CPD terms goals of proposed budget as realistic


Centre for Policy Dialogue (CPD) in a post budget reaction today said the government has set different targets, including investment, revenue collection and private sector growth as realistic manner in line with GDP.

To this end, the civil society think-tank, suggested the government to focus on increasing the revenue GDP ratio, delivering public expenditure, creating good governance in the financial sector and improving expenditure efficacy.

CPD Fellow Dr Debapriya Bhattacharya shared their observation by a presentation titled “An Analytical Perspective on the National Budget for FY1019-20” at a press conference in a city hotel.

CPD Research Director Dr Khondaker Golam Moazzem made welcome remarks while its Senior Research Fellow Towfiqul Islam Khan and Dialogue and Communication Director Anisatul Fatema Yousuf, among others, were present at the press conference.

As per the 7th Five-Year Plan (7FYP), Bhattacharya said, the country has achieved successes in GDP growth, CPI inflation and public investment. “Although the target for public investment (percentage of GDP) has been met, the total investment scenario is still lagging behind due to low contribution of private investment,” he added.

Despite being the budget for the terminal year of 7FYP, there was no visible urge to make a last stride towards fulfillment of the planned targets, he claimed.

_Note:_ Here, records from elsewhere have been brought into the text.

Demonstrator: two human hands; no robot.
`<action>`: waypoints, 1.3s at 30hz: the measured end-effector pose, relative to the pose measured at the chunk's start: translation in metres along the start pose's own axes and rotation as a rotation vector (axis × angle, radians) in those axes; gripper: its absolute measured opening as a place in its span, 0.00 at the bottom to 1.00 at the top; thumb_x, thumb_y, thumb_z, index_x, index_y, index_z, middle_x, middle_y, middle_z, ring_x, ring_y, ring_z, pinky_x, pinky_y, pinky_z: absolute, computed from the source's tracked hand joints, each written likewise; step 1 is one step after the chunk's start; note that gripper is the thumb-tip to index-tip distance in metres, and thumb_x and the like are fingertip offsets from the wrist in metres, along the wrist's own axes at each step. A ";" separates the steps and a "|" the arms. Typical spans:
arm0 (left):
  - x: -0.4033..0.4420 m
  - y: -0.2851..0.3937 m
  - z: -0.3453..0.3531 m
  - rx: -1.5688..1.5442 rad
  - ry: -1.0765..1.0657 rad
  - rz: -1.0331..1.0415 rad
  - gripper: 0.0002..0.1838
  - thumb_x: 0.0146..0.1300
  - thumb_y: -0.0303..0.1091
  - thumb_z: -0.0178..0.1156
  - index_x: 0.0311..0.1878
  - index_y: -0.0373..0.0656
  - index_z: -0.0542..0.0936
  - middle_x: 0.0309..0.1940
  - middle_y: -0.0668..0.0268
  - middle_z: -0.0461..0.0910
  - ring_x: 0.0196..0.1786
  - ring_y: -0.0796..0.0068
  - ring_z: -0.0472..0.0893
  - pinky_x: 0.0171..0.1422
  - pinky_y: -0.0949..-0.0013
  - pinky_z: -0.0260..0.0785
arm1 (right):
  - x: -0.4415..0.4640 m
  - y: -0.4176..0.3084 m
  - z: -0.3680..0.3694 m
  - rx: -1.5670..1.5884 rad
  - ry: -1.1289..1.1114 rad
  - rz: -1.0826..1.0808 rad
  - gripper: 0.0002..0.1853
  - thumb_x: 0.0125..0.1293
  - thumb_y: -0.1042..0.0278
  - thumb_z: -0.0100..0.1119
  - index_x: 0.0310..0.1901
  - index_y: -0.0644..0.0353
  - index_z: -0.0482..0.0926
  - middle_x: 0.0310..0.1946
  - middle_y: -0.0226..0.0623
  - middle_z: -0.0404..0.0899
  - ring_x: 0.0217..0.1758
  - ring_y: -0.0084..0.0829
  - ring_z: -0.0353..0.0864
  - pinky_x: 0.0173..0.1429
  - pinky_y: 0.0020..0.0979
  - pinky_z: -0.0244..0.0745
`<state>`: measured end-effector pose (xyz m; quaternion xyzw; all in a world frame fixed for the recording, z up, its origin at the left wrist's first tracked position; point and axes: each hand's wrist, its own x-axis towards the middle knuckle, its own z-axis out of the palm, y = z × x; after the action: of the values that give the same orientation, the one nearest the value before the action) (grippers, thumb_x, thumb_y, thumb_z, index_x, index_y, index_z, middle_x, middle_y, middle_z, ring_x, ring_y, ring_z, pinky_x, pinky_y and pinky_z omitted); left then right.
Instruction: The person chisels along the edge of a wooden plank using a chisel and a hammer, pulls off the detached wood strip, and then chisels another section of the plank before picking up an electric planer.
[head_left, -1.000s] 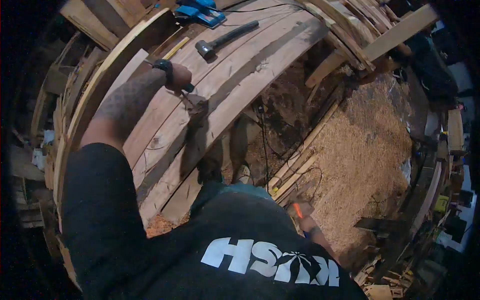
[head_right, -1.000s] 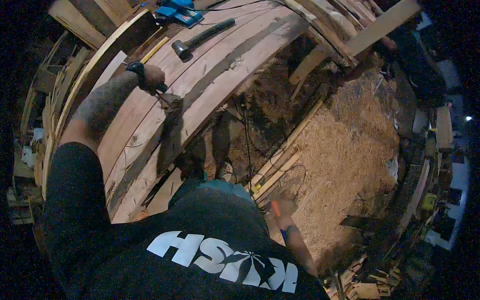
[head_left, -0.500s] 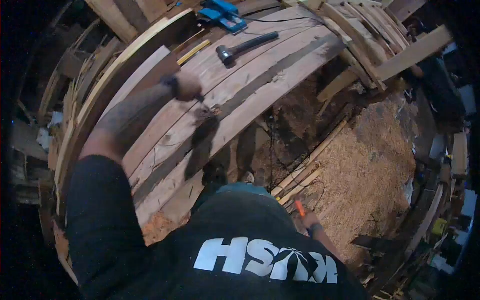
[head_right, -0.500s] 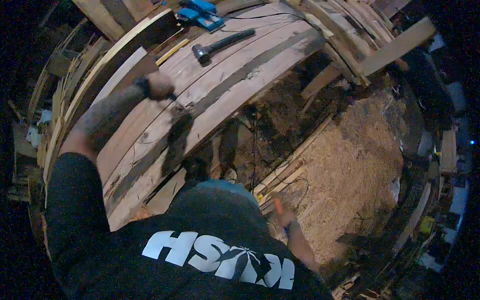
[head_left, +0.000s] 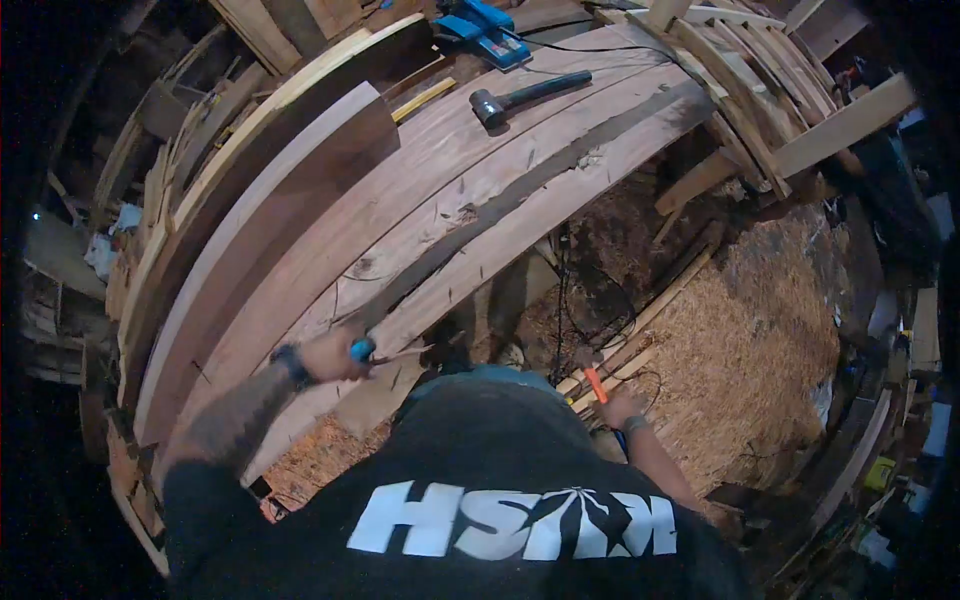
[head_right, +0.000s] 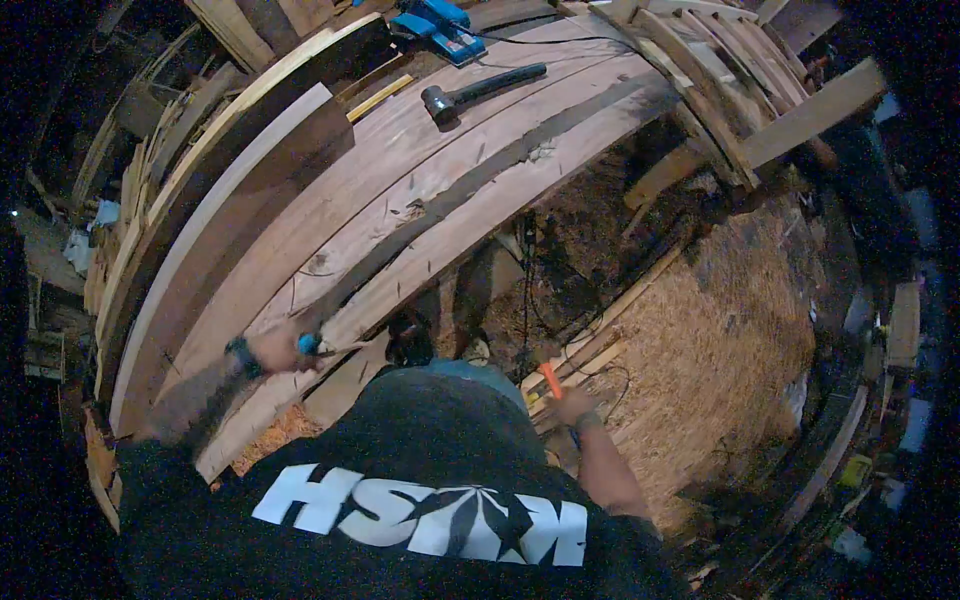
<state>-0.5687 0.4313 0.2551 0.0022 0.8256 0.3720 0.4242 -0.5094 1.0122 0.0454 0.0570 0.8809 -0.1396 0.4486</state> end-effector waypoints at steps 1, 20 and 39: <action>-0.024 -0.003 0.005 0.097 0.081 -0.086 0.13 0.60 0.40 0.72 0.31 0.42 0.80 0.22 0.66 0.80 0.25 0.72 0.79 0.31 0.61 0.72 | 0.001 0.014 0.020 -0.087 -0.006 -0.003 0.27 0.63 0.45 0.64 0.55 0.58 0.83 0.48 0.56 0.85 0.53 0.53 0.85 0.56 0.48 0.78; 0.138 0.117 0.081 0.437 0.533 1.480 0.10 0.51 0.38 0.63 0.36 0.51 0.75 0.32 0.62 0.70 0.38 0.55 0.74 0.42 0.54 0.65 | -0.034 -0.054 -0.013 -0.036 0.240 -0.088 0.25 0.64 0.48 0.66 0.48 0.65 0.82 0.42 0.59 0.84 0.50 0.56 0.84 0.55 0.50 0.77; 0.269 0.158 0.035 0.244 0.745 1.052 0.17 0.42 0.34 0.68 0.37 0.43 0.77 0.29 0.54 0.73 0.37 0.44 0.76 0.41 0.49 0.68 | -0.040 -0.062 -0.122 0.324 0.236 -0.254 0.24 0.73 0.44 0.57 0.45 0.61 0.81 0.31 0.48 0.82 0.34 0.47 0.82 0.40 0.44 0.75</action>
<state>-0.7651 0.6526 0.1518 0.3247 0.8424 0.4093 -0.1322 -0.5941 0.9904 0.1573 0.0328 0.8935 -0.3266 0.3065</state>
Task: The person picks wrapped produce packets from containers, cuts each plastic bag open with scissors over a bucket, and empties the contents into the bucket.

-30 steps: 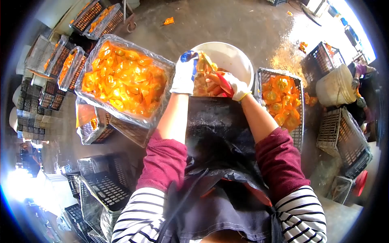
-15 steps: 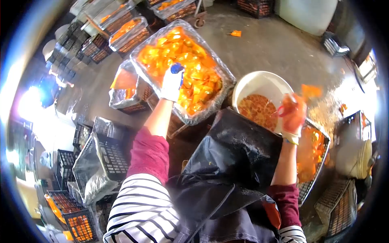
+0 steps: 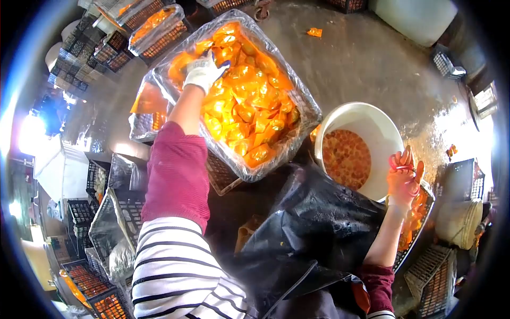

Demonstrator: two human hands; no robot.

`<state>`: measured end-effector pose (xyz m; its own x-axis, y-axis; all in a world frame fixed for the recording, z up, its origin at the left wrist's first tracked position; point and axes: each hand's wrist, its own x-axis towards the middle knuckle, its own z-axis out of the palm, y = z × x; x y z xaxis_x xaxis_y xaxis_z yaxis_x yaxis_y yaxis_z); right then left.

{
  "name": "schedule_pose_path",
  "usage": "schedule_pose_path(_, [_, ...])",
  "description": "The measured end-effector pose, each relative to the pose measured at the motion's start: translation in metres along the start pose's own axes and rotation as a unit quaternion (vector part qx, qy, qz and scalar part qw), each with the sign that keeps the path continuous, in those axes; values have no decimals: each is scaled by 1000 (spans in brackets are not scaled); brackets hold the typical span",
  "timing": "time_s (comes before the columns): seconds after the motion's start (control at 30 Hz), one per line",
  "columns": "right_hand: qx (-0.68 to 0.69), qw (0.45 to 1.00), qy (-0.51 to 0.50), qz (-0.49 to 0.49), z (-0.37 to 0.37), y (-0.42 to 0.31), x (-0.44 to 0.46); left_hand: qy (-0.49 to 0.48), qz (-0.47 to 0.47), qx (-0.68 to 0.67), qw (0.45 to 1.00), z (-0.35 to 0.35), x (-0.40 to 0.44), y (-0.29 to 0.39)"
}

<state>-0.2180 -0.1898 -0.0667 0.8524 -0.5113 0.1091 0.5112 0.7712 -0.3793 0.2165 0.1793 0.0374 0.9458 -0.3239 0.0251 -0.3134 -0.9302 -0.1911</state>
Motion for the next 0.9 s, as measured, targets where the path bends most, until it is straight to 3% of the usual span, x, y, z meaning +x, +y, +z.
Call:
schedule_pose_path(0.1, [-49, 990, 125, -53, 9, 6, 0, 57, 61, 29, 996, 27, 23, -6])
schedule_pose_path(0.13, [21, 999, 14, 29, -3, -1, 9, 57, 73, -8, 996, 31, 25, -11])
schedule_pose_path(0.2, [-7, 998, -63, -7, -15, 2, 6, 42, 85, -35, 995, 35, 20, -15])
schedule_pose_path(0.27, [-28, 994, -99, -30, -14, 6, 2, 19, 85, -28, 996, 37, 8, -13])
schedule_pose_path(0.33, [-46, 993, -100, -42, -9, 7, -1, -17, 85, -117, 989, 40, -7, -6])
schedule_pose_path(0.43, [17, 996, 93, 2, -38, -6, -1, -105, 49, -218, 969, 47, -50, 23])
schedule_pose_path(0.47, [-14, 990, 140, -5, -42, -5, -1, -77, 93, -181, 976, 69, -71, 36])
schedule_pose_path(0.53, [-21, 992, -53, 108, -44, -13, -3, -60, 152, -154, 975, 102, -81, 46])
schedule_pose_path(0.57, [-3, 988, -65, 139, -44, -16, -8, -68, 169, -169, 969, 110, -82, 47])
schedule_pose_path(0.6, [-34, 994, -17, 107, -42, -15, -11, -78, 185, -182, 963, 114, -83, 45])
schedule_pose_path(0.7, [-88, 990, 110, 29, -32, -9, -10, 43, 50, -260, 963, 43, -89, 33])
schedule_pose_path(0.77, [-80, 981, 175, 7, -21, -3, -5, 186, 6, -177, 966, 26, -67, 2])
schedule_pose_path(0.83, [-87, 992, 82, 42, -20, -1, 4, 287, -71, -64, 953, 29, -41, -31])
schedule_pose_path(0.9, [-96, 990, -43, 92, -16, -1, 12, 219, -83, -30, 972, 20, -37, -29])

Bhattacharya hailed some measures such as revenue collection from non-tax revenue, tax holiday for newly established industries, giving policy support for industrialization and 5 percent rebate on total tax introduced for taxpayers who employs physically challenged persons for at least 10 percent of the workforce.

He also lauded the government for tax exemption on dividend income of the non-resident company, 15 percent tax imposed on stock dividend distributed by any listed company and 15 percent tax imposed on listed company’s retained earnings and reserves (in excess of 50 percent of the paid up capital) .

He said the imposition of additional 5 percent tax on schools, colleges, universities and NGOs who fail to ensure special accessibility facilities for physically challenged persons from the fiscal year 2020-21 (FY21) is good for ensuring education for the backward people.

But CPD criticized the government for giving opportunities to invest the undisclosed money in the real estate and economic zone and hi-tech park under the special tax treatment.

“The opportunities to invest will not yield much investment but will discourage regular taxpayers and will encourage immoral or illegal activities,” Bhattacharya said.